● **PROBLEM TO WORK ON**
Some lines of the records below include the word "robot". Report how many, and write nothing besides the number.

● **ENTRIES SHOWN**

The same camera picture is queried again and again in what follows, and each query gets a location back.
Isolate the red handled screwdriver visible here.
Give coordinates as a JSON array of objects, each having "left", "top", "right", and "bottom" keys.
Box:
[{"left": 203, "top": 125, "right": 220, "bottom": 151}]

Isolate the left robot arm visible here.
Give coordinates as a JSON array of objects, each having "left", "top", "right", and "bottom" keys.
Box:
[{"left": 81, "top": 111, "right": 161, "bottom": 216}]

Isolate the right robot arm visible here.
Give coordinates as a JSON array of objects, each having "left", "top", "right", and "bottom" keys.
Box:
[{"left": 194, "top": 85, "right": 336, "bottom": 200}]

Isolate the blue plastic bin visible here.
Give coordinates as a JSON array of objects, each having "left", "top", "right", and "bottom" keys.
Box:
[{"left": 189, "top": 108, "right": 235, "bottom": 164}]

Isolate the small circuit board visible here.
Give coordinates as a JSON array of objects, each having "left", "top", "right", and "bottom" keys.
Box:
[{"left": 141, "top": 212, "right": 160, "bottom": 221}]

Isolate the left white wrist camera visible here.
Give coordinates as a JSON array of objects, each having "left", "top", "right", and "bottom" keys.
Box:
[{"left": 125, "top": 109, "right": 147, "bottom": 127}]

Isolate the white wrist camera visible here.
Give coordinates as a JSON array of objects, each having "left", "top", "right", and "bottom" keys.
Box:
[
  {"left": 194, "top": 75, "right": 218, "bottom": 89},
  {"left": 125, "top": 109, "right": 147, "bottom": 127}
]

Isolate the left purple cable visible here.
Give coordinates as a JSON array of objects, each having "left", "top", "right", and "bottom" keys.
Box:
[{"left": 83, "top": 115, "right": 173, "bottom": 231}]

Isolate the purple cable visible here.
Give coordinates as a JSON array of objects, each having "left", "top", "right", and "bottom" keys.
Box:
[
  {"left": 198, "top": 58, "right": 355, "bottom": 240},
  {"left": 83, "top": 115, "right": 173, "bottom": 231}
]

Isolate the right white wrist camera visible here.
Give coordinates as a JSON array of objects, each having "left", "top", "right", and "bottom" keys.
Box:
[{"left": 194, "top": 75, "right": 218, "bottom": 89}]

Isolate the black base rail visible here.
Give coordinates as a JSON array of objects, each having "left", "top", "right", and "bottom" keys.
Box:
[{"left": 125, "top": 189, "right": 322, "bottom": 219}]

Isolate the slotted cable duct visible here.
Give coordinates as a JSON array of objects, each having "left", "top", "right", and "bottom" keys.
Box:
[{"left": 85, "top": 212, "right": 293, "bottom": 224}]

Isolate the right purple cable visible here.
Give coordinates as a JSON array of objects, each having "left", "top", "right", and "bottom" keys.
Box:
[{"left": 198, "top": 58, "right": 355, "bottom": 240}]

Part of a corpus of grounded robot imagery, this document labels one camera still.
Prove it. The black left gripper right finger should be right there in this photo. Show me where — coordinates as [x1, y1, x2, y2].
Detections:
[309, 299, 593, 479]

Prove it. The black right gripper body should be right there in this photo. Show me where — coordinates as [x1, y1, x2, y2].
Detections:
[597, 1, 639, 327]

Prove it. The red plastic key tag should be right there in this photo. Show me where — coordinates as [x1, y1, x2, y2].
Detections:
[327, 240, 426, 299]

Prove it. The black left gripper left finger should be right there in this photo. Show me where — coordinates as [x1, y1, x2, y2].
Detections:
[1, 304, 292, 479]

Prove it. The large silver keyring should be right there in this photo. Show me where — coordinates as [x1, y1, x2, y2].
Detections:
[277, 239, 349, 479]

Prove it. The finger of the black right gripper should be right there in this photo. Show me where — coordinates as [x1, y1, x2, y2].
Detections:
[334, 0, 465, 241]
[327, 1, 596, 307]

● **WRITTEN SOLUTION**
3